**TASK BRIEF**
The entries below contain a stretch that opens with the line containing "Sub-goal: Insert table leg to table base" and closes with the line containing "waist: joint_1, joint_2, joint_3"; set down that stretch exactly, both ends included, and nothing else.

(Stored items from a collection)
━━━━━━━━━━━━━━━━━━━━━━━━━━━━━━

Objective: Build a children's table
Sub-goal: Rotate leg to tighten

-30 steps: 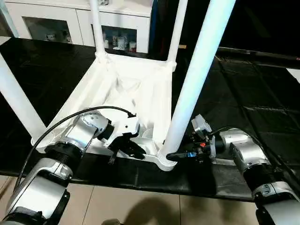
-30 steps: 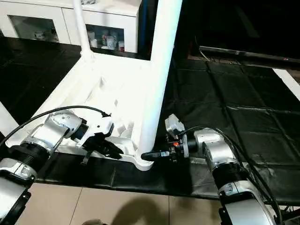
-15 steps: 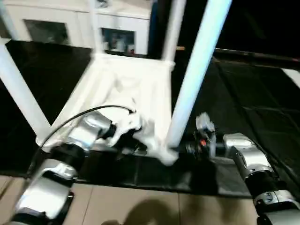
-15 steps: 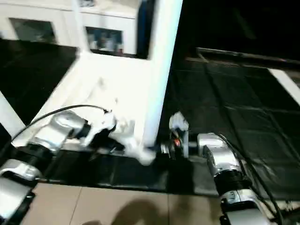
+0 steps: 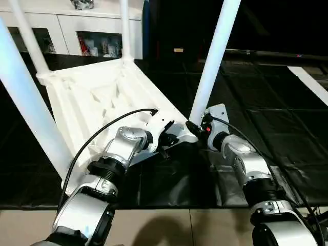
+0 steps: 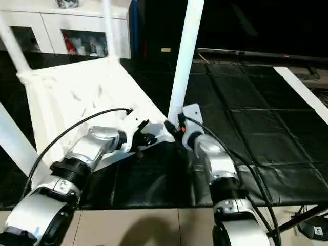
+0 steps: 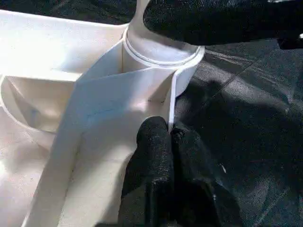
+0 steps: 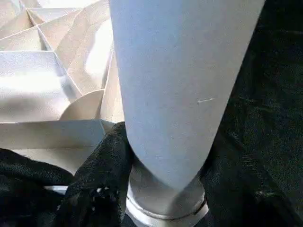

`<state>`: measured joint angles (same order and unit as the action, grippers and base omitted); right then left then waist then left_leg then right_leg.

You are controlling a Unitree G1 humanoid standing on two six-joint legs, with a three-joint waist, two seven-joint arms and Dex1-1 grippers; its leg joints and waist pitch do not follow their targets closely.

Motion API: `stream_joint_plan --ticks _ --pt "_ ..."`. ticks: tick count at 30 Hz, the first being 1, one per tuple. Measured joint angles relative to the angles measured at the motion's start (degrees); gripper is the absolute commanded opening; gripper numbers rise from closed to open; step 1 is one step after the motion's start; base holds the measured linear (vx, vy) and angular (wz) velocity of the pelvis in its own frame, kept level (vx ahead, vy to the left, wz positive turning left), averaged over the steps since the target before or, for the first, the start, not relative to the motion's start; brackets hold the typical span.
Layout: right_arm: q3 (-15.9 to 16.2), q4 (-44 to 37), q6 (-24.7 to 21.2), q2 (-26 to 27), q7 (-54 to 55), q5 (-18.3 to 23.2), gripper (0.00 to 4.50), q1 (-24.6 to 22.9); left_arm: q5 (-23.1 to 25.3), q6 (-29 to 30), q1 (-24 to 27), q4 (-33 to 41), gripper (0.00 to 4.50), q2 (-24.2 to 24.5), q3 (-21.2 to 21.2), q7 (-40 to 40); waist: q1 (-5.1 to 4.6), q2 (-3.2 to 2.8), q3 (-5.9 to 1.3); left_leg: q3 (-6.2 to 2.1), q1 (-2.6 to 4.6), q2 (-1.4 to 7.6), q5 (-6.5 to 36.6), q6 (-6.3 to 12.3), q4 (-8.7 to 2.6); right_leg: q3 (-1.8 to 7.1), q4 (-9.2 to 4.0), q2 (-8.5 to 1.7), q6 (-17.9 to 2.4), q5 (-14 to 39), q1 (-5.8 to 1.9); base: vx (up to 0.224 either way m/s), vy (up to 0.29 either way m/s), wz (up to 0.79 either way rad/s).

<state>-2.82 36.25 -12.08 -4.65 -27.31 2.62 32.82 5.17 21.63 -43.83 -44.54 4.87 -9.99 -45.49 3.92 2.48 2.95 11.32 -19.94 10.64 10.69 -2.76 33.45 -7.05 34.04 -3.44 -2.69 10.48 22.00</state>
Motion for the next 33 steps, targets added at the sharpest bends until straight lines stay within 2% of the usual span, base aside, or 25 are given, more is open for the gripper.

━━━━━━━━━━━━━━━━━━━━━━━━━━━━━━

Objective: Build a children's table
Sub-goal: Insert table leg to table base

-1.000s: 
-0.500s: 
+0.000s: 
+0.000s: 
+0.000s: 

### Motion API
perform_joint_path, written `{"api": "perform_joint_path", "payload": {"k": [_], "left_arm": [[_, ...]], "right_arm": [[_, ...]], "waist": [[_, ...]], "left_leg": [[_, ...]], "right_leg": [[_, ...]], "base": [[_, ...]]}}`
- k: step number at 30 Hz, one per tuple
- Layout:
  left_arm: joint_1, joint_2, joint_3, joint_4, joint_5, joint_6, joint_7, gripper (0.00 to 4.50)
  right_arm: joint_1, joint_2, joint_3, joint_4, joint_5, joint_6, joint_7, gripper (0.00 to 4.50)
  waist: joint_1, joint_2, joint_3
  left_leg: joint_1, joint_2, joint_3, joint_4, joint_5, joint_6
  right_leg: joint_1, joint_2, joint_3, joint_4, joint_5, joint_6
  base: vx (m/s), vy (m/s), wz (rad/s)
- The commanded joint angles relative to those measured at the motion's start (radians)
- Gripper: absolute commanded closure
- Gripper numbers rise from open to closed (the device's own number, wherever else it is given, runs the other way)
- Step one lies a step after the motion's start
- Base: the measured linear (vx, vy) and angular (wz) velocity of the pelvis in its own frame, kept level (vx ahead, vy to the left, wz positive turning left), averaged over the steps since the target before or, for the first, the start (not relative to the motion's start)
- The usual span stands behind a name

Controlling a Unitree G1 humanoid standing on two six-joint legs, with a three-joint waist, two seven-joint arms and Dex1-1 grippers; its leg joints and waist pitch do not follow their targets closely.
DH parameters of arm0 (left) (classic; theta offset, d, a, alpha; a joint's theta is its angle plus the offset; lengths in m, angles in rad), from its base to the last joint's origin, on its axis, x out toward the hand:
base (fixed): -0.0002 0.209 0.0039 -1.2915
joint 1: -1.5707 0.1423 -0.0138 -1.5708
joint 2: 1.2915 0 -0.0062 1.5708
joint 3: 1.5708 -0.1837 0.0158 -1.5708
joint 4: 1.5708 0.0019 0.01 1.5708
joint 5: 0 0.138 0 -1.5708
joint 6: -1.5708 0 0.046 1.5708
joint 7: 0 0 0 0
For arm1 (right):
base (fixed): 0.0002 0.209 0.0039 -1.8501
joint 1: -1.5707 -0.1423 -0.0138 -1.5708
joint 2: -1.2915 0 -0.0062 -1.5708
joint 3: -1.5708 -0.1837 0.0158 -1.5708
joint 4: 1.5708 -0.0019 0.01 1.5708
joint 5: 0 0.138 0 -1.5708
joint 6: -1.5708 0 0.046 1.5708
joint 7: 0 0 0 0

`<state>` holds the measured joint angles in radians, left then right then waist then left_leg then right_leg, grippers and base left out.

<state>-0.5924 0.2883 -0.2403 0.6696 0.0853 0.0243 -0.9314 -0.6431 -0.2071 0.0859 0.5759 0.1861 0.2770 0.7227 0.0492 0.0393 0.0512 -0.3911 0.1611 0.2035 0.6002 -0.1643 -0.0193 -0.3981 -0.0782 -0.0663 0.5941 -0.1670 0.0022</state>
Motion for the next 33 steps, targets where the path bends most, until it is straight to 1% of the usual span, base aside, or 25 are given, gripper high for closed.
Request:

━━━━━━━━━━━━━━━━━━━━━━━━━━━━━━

**WRITTEN SOLUTION**
Sub-goal: Insert table leg to table base

-1.000s: 
-0.500s: 
+0.000s: 
+0.000s: 
+0.000s: 

### Motion API
perform_joint_path, written `{"api": "perform_joint_path", "payload": {"k": [_], "left_arm": [[_, ...]], "right_arm": [[_, ...]], "waist": [[_, ...]], "left_leg": [[_, ...]], "right_leg": [[_, ...]], "base": [[_, ...]]}}`
- k: step number at 30 Hz, one per tuple
- Layout:
  left_arm: joint_1, joint_2, joint_3, joint_4, joint_5, joint_6, joint_7, gripper (0.00 to 4.50)
  right_arm: joint_1, joint_2, joint_3, joint_4, joint_5, joint_6, joint_7, gripper (0.00 to 4.50)
  waist: joint_1, joint_2, joint_3

The response is complete as it stands.